INSTRUCTIONS FOR THE TASK =>
Nothing but the lines from the top of the following entries through the line with "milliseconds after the" should be printed, exactly as they are.

═══ SUPPLIED RECORDS

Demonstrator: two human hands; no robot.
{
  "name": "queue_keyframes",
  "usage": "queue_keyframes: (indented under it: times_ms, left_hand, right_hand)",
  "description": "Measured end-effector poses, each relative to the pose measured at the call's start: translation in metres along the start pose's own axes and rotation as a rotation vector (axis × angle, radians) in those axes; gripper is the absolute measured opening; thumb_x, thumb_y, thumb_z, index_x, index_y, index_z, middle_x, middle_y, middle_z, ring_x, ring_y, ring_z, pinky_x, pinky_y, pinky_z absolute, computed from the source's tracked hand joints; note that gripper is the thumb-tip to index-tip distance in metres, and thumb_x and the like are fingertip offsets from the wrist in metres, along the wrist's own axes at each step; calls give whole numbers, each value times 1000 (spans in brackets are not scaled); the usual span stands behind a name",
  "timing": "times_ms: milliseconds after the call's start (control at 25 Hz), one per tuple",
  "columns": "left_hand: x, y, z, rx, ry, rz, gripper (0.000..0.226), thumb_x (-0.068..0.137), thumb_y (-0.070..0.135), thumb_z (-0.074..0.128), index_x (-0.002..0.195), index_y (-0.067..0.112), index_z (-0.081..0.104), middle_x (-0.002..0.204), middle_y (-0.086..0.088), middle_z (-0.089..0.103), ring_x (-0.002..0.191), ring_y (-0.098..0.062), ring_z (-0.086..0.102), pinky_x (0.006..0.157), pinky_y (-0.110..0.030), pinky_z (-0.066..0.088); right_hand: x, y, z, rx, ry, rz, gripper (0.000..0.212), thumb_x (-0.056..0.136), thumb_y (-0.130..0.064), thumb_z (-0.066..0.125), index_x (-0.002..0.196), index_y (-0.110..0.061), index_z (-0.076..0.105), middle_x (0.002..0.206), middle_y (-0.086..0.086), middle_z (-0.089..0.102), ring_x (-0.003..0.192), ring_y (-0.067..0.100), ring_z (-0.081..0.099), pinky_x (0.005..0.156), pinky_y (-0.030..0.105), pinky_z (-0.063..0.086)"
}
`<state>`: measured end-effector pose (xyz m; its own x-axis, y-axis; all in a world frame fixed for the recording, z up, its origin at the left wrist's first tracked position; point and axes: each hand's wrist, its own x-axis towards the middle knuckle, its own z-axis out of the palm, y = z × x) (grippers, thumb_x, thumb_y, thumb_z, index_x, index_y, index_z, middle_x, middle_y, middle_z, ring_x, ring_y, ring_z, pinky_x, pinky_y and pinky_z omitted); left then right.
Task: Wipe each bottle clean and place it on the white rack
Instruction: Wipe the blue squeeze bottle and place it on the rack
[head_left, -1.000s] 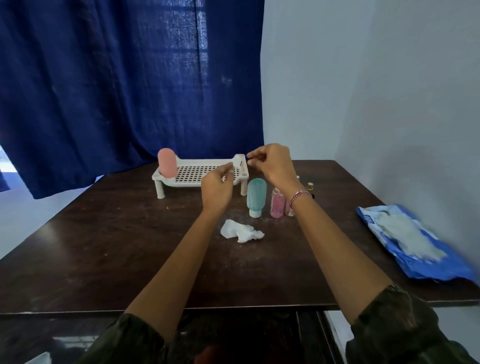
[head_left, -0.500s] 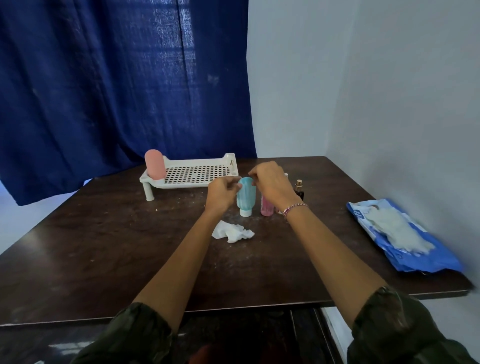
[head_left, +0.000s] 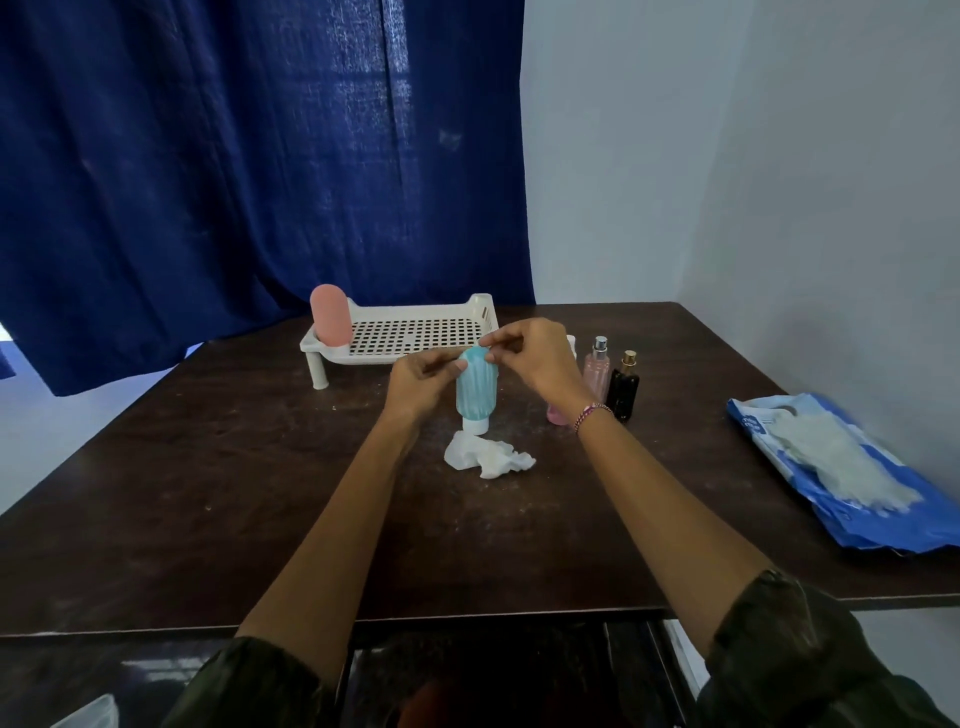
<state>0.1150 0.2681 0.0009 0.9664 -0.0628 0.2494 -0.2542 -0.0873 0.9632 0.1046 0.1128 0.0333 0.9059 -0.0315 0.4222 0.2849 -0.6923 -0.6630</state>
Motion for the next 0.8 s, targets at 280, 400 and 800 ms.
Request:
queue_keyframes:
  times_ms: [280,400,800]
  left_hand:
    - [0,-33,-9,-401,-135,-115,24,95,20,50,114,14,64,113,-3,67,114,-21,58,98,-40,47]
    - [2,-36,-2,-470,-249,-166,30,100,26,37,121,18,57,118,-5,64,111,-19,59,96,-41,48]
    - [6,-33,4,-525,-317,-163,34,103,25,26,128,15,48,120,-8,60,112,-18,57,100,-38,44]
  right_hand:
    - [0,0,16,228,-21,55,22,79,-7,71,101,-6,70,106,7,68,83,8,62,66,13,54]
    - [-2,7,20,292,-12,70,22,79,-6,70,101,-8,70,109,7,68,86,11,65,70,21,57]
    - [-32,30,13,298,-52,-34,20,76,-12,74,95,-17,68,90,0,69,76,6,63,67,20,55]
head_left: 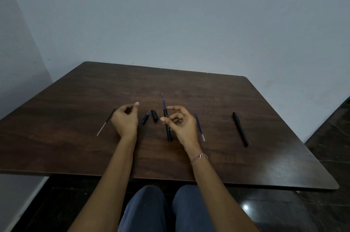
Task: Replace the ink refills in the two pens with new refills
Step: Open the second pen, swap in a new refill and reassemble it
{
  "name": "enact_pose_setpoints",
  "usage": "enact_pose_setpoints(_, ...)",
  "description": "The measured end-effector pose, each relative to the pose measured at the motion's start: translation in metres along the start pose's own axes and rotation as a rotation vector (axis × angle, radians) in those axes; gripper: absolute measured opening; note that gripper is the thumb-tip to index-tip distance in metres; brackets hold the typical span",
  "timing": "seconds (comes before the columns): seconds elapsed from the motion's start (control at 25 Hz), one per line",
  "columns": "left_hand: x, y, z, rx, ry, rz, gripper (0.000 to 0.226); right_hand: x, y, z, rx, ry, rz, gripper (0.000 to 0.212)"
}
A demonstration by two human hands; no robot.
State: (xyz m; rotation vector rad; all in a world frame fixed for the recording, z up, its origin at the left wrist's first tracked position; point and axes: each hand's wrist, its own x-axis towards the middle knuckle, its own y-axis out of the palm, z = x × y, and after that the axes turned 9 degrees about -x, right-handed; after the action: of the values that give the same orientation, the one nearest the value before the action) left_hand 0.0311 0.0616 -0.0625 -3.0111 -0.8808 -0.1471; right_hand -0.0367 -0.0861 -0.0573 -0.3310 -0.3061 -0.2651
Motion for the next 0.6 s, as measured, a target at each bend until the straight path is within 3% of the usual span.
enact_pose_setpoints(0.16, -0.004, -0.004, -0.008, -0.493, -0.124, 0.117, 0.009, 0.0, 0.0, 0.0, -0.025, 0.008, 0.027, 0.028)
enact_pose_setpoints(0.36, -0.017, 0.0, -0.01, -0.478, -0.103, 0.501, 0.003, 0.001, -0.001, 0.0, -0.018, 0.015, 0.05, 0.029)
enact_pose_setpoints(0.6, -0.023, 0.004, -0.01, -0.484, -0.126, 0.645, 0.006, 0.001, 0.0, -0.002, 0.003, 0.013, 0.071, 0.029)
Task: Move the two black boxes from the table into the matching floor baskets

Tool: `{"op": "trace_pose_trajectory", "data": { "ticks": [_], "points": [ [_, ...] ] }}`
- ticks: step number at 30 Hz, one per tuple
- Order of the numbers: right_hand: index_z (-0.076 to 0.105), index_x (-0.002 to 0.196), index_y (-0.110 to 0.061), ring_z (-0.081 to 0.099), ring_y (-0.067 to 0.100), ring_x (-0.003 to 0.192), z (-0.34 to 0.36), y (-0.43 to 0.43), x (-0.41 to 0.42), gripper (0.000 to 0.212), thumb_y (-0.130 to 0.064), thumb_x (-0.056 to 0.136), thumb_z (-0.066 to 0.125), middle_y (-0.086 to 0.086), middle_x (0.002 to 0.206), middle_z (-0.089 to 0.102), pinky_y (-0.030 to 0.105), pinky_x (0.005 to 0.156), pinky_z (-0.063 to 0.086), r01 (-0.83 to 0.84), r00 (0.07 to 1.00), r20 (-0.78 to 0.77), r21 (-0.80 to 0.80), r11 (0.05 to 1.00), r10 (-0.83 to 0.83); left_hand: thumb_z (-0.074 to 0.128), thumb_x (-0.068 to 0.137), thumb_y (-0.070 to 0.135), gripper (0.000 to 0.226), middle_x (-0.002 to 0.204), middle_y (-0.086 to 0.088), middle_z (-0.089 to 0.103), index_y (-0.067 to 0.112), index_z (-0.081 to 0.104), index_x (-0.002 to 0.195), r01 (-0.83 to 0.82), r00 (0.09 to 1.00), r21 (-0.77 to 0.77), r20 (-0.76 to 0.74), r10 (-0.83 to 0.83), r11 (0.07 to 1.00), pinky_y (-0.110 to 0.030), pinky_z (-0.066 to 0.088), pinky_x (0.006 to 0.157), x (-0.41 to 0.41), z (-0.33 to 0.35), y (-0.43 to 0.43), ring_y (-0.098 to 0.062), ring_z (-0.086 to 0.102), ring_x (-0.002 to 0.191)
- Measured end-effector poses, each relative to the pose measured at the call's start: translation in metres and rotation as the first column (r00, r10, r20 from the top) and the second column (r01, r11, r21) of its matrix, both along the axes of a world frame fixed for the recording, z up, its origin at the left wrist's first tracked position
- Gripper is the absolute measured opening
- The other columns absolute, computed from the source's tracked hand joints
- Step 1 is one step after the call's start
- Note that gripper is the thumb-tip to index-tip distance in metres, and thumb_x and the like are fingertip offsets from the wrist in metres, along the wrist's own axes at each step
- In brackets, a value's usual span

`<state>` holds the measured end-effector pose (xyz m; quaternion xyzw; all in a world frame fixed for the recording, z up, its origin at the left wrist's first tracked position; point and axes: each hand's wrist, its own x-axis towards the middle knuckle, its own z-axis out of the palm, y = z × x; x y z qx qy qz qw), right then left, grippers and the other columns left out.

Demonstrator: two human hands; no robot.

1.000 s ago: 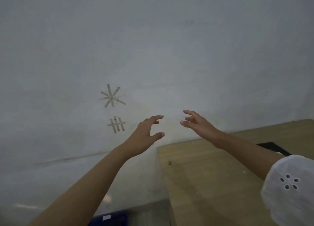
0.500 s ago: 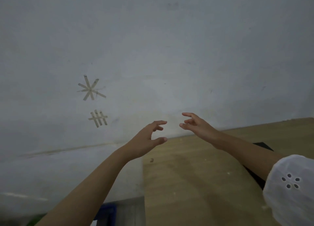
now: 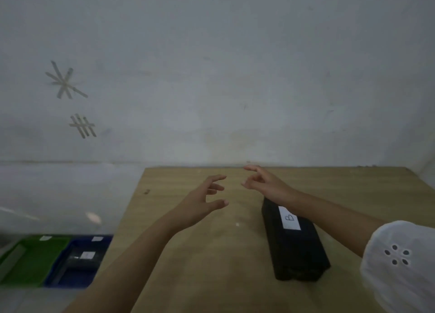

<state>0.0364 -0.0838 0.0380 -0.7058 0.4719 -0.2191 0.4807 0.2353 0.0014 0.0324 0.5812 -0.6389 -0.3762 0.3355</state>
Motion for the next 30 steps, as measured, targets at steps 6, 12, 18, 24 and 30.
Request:
{"op": "trace_pose_trajectory", "data": {
  "ticks": [6, 12, 18, 24, 30],
  "points": [
    [0.042, 0.138, -0.023, 0.047, 0.020, 0.120, -0.043, -0.001, -0.061, 0.056, -0.033, 0.087, 0.063, 0.009, 0.136, 0.048, 0.032, 0.092, 0.039, 0.122, 0.983, -0.131, -0.056, 0.991, -0.128, 0.062, 0.085, 0.032, 0.060, 0.134, -0.002, 0.049, 0.032, 0.035, 0.138, 0.044, 0.993, 0.118, 0.101, -0.056, 0.992, -0.026, 0.037, 0.091, -0.073, -0.041, -0.005, -0.017, 0.044, 0.124],
    [0.037, 0.138, -0.023, 0.032, 0.032, 0.127, -0.090, 0.015, -0.104, 0.064, -0.037, 0.083, 0.065, 0.013, 0.140, 0.036, 0.041, 0.100, 0.033, 0.239, 0.838, -0.457, -0.185, 0.953, -0.299, 0.061, 0.085, 0.033, 0.063, 0.145, -0.008, 0.032, 0.028, 0.032, 0.141, 0.148, 0.942, 0.190, 0.272, -0.197, 0.971, -0.039, 0.034, 0.109, -0.119, -0.078, -0.017, -0.023, 0.033, 0.133],
    [0.026, 0.145, -0.018, 0.027, 0.038, 0.130, -0.105, 0.011, -0.117, 0.077, -0.036, 0.082, 0.067, 0.018, 0.143, 0.026, 0.046, 0.104, 0.031, 0.375, 0.795, -0.491, -0.065, 0.925, -0.356, 0.064, 0.081, 0.039, 0.076, 0.148, -0.012, 0.019, 0.026, 0.024, 0.144, 0.161, 0.932, 0.295, 0.270, -0.244, 0.942, -0.045, 0.030, 0.111, -0.148, -0.111, -0.016, -0.032, 0.025, 0.136],
    [0.031, 0.138, -0.008, 0.050, 0.030, 0.120, -0.118, 0.011, -0.116, 0.072, -0.010, 0.078, 0.071, 0.015, 0.134, 0.051, 0.041, 0.100, 0.042, 0.410, 0.896, -0.247, 0.138, 0.901, -0.370, 0.067, 0.081, 0.030, 0.075, 0.139, -0.015, 0.027, 0.023, 0.024, 0.143, 0.171, 0.965, 0.374, 0.124, -0.231, 0.912, -0.038, 0.036, 0.109, -0.160, -0.123, -0.014, -0.032, 0.040, 0.128],
    [0.030, 0.141, -0.010, 0.047, 0.032, 0.123, -0.127, -0.015, -0.121, 0.077, -0.022, 0.078, 0.072, 0.015, 0.137, 0.047, 0.047, 0.104, 0.040, 0.384, 0.903, -0.262, 0.144, 0.912, -0.339, 0.065, 0.083, 0.025, 0.072, 0.137, -0.017, 0.031, 0.027, 0.022, 0.140, 0.095, 0.995, 0.427, -0.007, -0.101, 0.899, -0.043, 0.048, 0.097, -0.170, -0.125, -0.005, -0.033, 0.044, 0.121]
  ]
}}
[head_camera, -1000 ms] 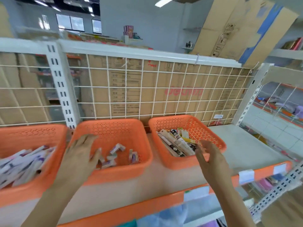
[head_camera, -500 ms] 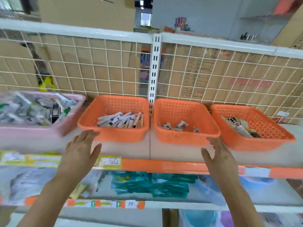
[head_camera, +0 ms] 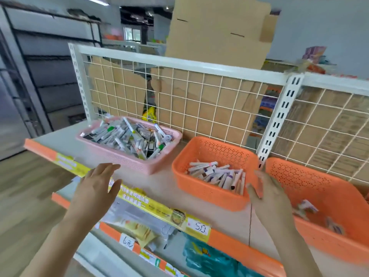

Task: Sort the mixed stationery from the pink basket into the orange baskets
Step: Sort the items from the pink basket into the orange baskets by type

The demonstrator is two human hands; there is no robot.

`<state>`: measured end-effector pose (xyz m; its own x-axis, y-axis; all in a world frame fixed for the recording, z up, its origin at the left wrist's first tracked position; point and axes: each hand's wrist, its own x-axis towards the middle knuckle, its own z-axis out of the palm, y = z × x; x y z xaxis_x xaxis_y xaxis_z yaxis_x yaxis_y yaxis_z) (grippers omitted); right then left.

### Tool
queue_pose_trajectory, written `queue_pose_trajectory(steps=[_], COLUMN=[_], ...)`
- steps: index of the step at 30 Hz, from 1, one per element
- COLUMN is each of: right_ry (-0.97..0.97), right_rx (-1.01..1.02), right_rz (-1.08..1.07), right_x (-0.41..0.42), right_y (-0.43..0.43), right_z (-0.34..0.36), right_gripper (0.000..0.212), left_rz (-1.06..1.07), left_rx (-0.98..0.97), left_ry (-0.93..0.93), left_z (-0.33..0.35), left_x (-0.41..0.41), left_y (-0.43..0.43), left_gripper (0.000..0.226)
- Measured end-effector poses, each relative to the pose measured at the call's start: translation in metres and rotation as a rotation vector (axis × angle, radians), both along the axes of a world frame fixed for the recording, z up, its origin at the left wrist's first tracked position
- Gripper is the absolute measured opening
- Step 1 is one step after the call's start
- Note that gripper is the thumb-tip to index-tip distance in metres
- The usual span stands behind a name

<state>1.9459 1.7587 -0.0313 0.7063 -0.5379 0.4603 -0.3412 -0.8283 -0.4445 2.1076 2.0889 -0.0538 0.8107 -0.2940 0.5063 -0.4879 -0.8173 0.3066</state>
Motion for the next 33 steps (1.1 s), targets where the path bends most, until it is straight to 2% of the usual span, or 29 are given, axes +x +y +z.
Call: queue_pose_trajectory(steps=[11, 16, 29, 31, 33], right_ry=[0.054, 0.094, 0.140, 0.152, 0.176], right_rx=[0.047, 0.036, 0.057, 0.027, 0.012], right_rz=[0.238, 0.300, 0.229, 0.224, 0.210], right_x=[0.117, 0.151, 0.267, 0.286, 0.304], right_y=[0.013, 0.032, 0.111, 0.126, 0.142], right_z=[0.008, 0.004, 0.007, 0.007, 0.007], right_gripper=[0.040, 0.040, 0.035, 0.036, 0.039], left_rz=[0.162, 0.158, -0.015, -0.040, -0.022], left_rx=[0.019, 0.021, -0.010, 0.030, 0.154], left_ry=[0.002, 0.034, 0.192, 0.205, 0.252], left_z=[0.006, -0.002, 0.003, 0.004, 0.004], left_x=[0.054, 0.086, 0.250, 0.271, 0.292], left_y=[0.021, 0.027, 0.042, 0.040, 0.035], left_gripper=[0.038, 0.038, 0.032, 0.037, 0.041])
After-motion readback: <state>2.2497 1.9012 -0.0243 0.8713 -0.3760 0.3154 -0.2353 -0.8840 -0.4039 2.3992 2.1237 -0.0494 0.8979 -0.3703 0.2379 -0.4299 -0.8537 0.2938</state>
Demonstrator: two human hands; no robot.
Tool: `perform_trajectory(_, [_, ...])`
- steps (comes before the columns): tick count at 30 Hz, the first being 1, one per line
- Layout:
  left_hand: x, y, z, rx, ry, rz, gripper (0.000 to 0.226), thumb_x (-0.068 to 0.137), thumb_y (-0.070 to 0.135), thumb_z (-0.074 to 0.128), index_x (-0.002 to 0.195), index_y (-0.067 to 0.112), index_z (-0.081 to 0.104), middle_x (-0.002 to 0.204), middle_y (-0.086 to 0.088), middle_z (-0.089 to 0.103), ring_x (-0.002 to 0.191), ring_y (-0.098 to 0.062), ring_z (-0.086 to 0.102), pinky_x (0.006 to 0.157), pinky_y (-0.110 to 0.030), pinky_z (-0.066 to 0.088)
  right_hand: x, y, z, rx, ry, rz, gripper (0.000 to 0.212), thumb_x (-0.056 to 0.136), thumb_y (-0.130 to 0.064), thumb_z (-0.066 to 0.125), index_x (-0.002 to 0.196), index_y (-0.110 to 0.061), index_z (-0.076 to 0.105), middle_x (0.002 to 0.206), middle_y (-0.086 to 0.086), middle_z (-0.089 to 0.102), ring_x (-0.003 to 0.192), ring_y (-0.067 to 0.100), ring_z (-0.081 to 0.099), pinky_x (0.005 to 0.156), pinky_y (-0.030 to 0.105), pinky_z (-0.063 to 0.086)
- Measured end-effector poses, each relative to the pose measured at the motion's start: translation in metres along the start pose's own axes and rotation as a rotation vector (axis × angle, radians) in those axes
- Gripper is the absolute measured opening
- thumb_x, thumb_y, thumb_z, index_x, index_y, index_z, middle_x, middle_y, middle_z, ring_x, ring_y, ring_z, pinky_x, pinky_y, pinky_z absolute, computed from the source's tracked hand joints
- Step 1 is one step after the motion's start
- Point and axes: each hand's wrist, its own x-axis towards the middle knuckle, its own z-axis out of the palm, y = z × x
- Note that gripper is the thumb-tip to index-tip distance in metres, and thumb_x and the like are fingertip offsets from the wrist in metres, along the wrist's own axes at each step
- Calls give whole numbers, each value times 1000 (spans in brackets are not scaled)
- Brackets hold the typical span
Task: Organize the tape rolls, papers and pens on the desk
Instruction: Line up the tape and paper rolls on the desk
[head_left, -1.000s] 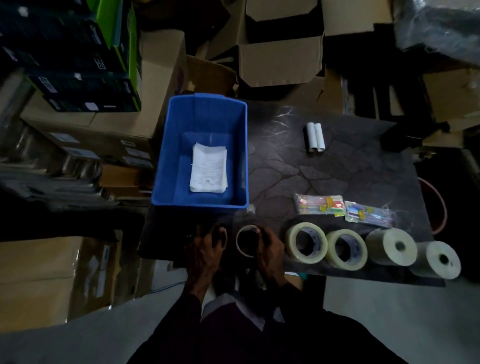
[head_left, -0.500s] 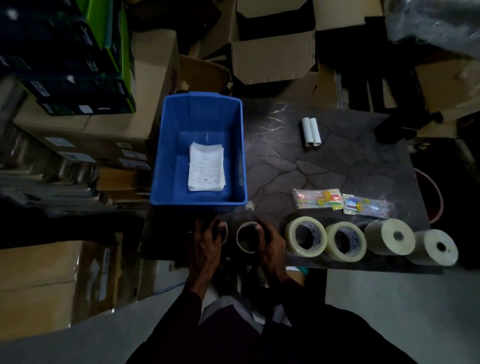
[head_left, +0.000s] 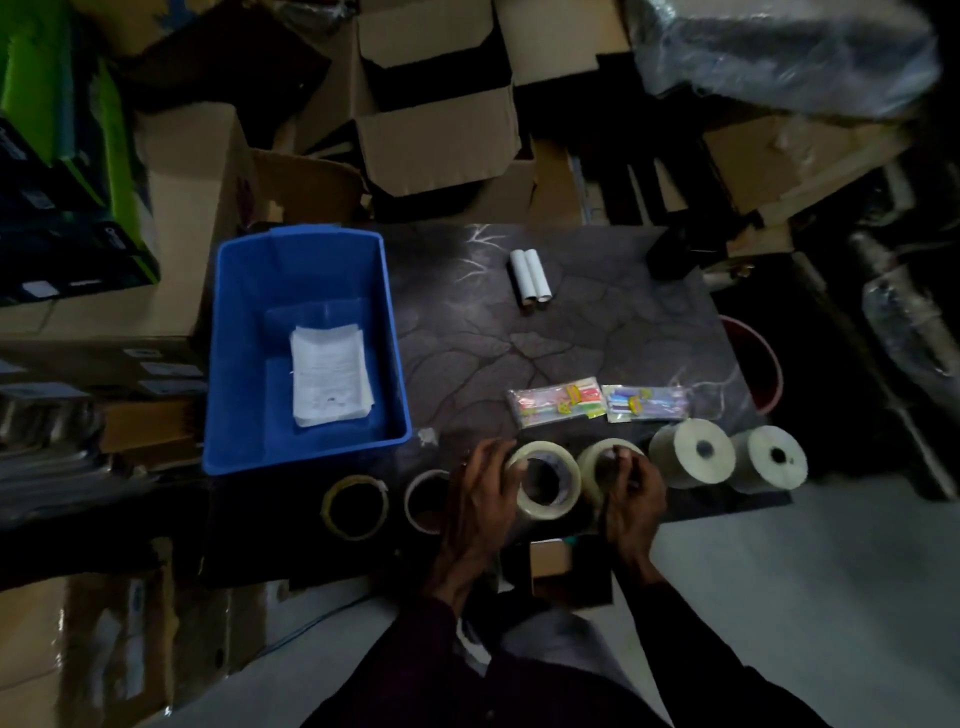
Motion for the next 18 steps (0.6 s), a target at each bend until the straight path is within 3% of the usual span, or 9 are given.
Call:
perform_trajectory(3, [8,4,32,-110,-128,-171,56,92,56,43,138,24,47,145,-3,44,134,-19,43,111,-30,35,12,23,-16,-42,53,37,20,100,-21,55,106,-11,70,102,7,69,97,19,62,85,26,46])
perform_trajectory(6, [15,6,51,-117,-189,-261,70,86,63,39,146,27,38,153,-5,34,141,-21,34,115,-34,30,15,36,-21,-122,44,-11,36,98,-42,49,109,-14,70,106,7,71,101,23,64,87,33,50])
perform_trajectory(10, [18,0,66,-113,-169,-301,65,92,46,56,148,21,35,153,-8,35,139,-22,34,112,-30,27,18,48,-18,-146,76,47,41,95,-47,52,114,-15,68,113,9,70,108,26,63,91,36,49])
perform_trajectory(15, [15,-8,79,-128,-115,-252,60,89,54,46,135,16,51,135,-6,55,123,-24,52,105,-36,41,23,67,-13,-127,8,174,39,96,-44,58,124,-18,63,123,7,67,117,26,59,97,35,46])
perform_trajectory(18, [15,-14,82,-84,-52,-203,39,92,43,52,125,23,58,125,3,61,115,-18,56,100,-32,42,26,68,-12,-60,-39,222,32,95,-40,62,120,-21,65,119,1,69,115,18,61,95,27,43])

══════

SOLVED EXERCISE =>
Demonstrator: two human hands; no robot.
{
  "name": "queue_keyframes",
  "usage": "queue_keyframes: (indented under it: times_ms, left_hand, right_hand)",
  "description": "Measured end-effector poses, each relative to the pose measured at the call's start: translation in metres along the start pose's own axes and rotation as a rotation vector (axis × angle, radians) in those axes; gripper is the absolute measured opening; thumb_x, thumb_y, thumb_z, index_x, index_y, index_z, middle_x, middle_y, middle_z, ring_x, ring_y, ring_z, pinky_x, pinky_y, pinky_z absolute, computed from the source's tracked hand joints; note that gripper is the thumb-tip to index-tip distance in metres, and thumb_x and the like are fingertip offsets from the wrist in metres, along the wrist's own axes at each step; calls give whole numbers, each value times 1000 (spans in brackets are not scaled); the usual span stands behind a name",
  "timing": "times_ms: milliseconds after the call's start (control at 25 Hz), one per tuple",

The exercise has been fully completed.